11  Preprocessing

Following the data mining process, we describe what is meant by preprocessing, classical supervised models, unsupervised models and evaluation in the context of software engineering with examples

This task is probably the hardest and where most of effort is spend in the data mining process. It is quite typical to transform the data, for example, finding inconsistencies, normalising, imputing missing values, transforming input data, merging variables, etc.

Typically, pre-processing consist of the following tasks (subprocesses):

11.1 Data

Consistent data are semantically correct based on real-world knowledge of the problem, i.e., no constraints are violated and data can be used for inducing models and analysis. For example, LoC or effort is constrained to non-negative values. We can also consider multiple attributes to be consistent among them, and even across datasets (e.g., same metrics but collected by different tools).

11.2 Missing values

Missing values will have a negative effect when analysing the data or learning models. The results can be biased when compared with the models induced from the complete data, the results can be harder to analyse, it may be needed to discard records with missing values depending on the algorithm and this can be an important problems with small datasets such as the effort estimation ones.

Missing data is typically classified into: * MCAR (Missing Completely at Random) or MAR (Missing At Random) where there is no reason for those missing values and we can assume that the distribution could follow the attribute’s distribution. * MNAR (Missing Not At Random) where there is a pattern for those missing values and it may be advisable to check the data-gathering process to try to understand why such information is missing.

Imputation consists of replacing missing values with estimates. Many algorithms cannot handle missing values directly; therefore, imputation methods are needed. We can use simple approaches such as replacing missing values with the mean or mode of the attribute. More elaborate approaches include:

  • EM (Expectation-Maximisation)
  • Distance-based
    • \(k\)-NN (\(k\)-Nearest Neighbours)
    • Clustering

In R, a missing value is represented with NA and the analyst must decide what to do with missing data. The simplest approach is to leave out instances (ignore missing -IM-) with with missing data. This functionality is supported by many base functions through the na.rm option.

The mice R package. MICE (Multivariate Imputation via Chained Equations) assumes that data are missing at random. Other packages include Amelia, missForest, Hmisc and mi.

11.3 Noise

Imperfections in real-world data can negatively influence induced machine learning models. Approaches to deal with noisy data include: * Robust learners capable of handling noisy data (e.g., C4.5 through pruning strategies) * Data polishing methods which aim to correct noisy instances prior training * Noise filters which are used to identify and eliminate noisy instances from the training data.

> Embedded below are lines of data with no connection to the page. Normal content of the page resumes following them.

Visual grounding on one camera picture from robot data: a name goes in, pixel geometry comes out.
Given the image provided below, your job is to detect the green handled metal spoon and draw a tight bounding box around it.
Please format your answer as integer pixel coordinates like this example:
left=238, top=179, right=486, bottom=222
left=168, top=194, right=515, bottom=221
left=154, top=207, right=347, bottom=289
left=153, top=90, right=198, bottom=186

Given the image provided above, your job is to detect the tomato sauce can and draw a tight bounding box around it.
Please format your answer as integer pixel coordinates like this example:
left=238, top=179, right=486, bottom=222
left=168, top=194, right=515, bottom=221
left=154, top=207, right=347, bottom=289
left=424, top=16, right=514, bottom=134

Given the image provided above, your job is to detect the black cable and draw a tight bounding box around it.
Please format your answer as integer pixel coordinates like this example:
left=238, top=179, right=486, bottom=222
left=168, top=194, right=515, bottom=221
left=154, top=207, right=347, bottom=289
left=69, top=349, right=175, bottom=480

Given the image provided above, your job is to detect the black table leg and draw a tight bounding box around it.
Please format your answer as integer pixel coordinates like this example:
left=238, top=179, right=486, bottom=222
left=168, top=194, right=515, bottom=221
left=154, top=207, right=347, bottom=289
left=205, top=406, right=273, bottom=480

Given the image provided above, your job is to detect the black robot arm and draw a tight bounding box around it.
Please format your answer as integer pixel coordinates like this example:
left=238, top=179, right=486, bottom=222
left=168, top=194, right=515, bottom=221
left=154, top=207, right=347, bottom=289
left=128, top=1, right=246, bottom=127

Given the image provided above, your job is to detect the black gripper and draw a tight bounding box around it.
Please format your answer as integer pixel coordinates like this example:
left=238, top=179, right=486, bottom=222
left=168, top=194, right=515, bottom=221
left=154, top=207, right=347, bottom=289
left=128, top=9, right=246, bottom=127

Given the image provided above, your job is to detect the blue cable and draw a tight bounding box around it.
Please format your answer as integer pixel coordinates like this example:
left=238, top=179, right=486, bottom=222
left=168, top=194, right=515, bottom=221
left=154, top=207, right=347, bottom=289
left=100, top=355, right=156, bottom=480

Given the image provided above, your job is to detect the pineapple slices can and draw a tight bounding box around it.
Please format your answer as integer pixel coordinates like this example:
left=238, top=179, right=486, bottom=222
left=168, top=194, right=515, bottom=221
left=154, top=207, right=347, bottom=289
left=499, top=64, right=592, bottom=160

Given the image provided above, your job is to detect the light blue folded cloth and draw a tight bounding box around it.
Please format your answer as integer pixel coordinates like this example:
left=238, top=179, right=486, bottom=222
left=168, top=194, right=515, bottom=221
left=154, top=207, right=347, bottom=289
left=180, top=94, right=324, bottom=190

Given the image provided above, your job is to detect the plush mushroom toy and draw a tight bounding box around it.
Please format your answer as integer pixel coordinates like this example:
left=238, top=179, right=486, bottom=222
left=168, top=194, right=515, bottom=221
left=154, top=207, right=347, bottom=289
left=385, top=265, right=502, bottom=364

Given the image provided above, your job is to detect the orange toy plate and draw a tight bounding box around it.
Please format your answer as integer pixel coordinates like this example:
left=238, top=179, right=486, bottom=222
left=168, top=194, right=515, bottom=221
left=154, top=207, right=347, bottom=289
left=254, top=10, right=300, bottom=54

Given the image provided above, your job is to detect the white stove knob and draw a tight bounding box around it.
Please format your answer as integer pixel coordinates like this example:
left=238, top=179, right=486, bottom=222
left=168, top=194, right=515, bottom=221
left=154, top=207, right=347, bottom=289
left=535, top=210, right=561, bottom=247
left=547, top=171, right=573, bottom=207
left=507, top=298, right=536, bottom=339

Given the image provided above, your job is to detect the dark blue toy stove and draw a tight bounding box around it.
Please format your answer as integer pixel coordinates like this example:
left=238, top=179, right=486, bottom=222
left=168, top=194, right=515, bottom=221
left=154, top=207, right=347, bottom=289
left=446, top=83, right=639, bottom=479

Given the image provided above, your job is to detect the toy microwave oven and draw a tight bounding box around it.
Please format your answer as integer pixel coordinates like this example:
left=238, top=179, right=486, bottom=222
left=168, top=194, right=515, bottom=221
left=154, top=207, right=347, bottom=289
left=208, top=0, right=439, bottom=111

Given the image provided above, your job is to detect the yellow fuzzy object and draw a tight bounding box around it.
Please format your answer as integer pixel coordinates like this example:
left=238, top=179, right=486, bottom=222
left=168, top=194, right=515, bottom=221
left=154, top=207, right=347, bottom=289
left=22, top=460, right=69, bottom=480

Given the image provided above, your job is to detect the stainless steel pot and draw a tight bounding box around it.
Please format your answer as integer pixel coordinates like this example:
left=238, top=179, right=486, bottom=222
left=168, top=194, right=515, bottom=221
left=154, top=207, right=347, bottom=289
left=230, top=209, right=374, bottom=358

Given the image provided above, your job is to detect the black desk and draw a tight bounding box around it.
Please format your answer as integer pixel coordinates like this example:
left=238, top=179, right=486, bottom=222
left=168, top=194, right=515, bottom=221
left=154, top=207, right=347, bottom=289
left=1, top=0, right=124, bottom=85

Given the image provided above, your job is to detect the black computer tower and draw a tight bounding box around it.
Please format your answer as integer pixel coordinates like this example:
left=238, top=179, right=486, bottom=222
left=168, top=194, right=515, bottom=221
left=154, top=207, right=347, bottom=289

Types of noise data: * Class Noise (aka label noise). + There can be contradictory cases (all attributes have the same value except the class) + Misclassifications. The class attribute is not labeled with the true label (golden truth) * Attribute Noise. Values of attributes that are noise, missing or unknown.

11.4 Outliers

There is a large amount of literature related to outlier detection, and furthermore several definitions of outlier exist.

library(dbscan)

unified <- read.csv("./datasets/defectPred/unified/Unified-file.csv", stringsAsFactors = FALSE)
kc1 <- unified[, c("McCC", "CLOC", "PDA", "PUA", "LLOC", "LOC", "bug")]
kc1$Defective <- factor(ifelse(kc1$bug > 0, "Y", "N"))
kc1$bug <- NULL

The LOF algorithm (lofactor), given a data set it produces a vector of local outlier factors for each case.

kc1num <- kc1[, sapply(kc1, is.numeric)]
outlier.scores <- dbscan::lof(kc1num, minPts=5)
plot(density(na.omit(outlier.scores)))
outliers <- order(outlier.scores, decreasing=T)[1:5]
print(outliers)

Another simple method of Hiridoglou and Berthelot for positive observations.

11.5 Feature selection

Feature Selection (FS) aims at identifying the most relevant attributes from a dataset. It is important in different ways:

  • A reduced volume of data allows different data mining or searching techniques to be applied.

  • Irrelevant and redundant attributes can generate less accurate and more complex models. Furthermore, data mining algorithms can be executed faster.

  • It avoids the collection of data for those irrelevant and redundant attributes in the future.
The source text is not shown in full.